▶ [Problem description]
Give the entries again, precisely as they were written.

(Collected data entries)
* * *
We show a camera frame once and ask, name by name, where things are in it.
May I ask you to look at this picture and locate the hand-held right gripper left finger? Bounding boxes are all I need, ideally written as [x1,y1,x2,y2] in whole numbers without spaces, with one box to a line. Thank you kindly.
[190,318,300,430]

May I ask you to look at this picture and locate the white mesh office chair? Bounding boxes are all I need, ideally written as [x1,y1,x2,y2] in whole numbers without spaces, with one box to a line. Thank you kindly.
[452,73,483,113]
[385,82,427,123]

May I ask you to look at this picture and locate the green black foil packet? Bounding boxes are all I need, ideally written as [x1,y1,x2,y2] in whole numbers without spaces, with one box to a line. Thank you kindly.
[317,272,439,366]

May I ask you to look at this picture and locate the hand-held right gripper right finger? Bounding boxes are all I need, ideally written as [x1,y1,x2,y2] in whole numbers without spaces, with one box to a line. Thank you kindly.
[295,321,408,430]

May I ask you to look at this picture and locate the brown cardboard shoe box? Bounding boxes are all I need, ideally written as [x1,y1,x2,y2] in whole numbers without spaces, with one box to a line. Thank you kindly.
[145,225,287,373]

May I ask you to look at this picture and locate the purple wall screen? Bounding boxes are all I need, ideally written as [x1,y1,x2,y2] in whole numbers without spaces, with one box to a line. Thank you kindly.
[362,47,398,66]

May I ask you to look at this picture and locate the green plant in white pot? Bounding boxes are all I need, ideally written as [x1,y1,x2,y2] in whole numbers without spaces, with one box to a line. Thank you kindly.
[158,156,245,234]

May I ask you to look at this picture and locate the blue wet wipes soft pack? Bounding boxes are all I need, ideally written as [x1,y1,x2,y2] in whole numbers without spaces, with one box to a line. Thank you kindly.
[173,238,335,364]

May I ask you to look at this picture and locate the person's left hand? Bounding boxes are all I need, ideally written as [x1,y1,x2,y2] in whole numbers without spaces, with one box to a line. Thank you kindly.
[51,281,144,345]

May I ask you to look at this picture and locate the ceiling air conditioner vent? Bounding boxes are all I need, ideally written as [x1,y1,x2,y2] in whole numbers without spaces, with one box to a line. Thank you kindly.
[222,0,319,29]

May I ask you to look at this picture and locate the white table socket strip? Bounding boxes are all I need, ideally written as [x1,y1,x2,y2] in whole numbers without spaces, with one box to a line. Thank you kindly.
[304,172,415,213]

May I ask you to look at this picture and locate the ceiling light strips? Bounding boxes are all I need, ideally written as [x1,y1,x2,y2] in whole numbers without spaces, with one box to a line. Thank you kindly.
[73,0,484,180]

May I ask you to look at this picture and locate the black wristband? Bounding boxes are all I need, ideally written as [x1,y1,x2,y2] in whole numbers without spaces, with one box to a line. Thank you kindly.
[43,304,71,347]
* * *
▶ [Written solution]
We show a camera frame once and ask, name by name, where things are in it.
May I ask you to look at this picture and locate the hand-held right gripper left finger? Bounding boxes are all I need, ideally written as [x1,y1,x2,y2] in whole numbers without spaces, with one box to a line. Thank you kindly.
[190,318,300,430]

May I ask you to look at this picture and locate the white mesh office chair? Bounding boxes are all I need, ideally written as [x1,y1,x2,y2] in whole numbers without spaces, with one box to a line. Thank you kindly.
[452,73,483,113]
[385,82,427,123]

May I ask you to look at this picture and locate the green black foil packet? Bounding boxes are all I need, ideally written as [x1,y1,x2,y2] in whole numbers without spaces, with one box to a line. Thank you kindly.
[317,272,439,366]

May I ask you to look at this picture and locate the hand-held right gripper right finger? Bounding boxes are all I need, ideally written as [x1,y1,x2,y2] in whole numbers without spaces, with one box to a line. Thank you kindly.
[295,321,408,430]

May I ask you to look at this picture and locate the brown cardboard shoe box? Bounding boxes are all I need, ideally written as [x1,y1,x2,y2] in whole numbers without spaces, with one box to a line. Thank you kindly.
[145,225,287,373]

May I ask you to look at this picture and locate the purple wall screen? Bounding boxes are all I need, ideally written as [x1,y1,x2,y2] in whole numbers without spaces, with one box to a line. Thank you kindly.
[362,47,398,66]

May I ask you to look at this picture and locate the green plant in white pot? Bounding boxes are all I need, ideally written as [x1,y1,x2,y2] in whole numbers without spaces, with one box to a line. Thank you kindly.
[158,156,245,234]

May I ask you to look at this picture and locate the blue wet wipes soft pack? Bounding boxes are all I need, ideally written as [x1,y1,x2,y2] in whole numbers without spaces, with one box to a line. Thank you kindly.
[173,238,335,364]

May I ask you to look at this picture and locate the person's left hand? Bounding boxes are all I need, ideally written as [x1,y1,x2,y2] in whole numbers without spaces, with one box to a line. Thank you kindly.
[51,281,144,345]

May I ask you to look at this picture and locate the ceiling air conditioner vent? Bounding boxes are all I need, ideally written as [x1,y1,x2,y2] in whole numbers without spaces, with one box to a line. Thank you kindly.
[222,0,319,29]

May I ask you to look at this picture and locate the white table socket strip? Bounding boxes are all I need, ideally written as [x1,y1,x2,y2] in whole numbers without spaces, with one box to a line. Thank you kindly.
[304,172,415,213]

May I ask you to look at this picture and locate the ceiling light strips? Bounding boxes are all I need, ideally written as [x1,y1,x2,y2] in whole numbers without spaces, with one box to a line. Thank you kindly.
[73,0,484,180]

May I ask you to look at this picture and locate the black wristband? Bounding boxes are all I need, ideally written as [x1,y1,x2,y2] in whole numbers without spaces, with one box to a line. Thank you kindly.
[43,304,71,347]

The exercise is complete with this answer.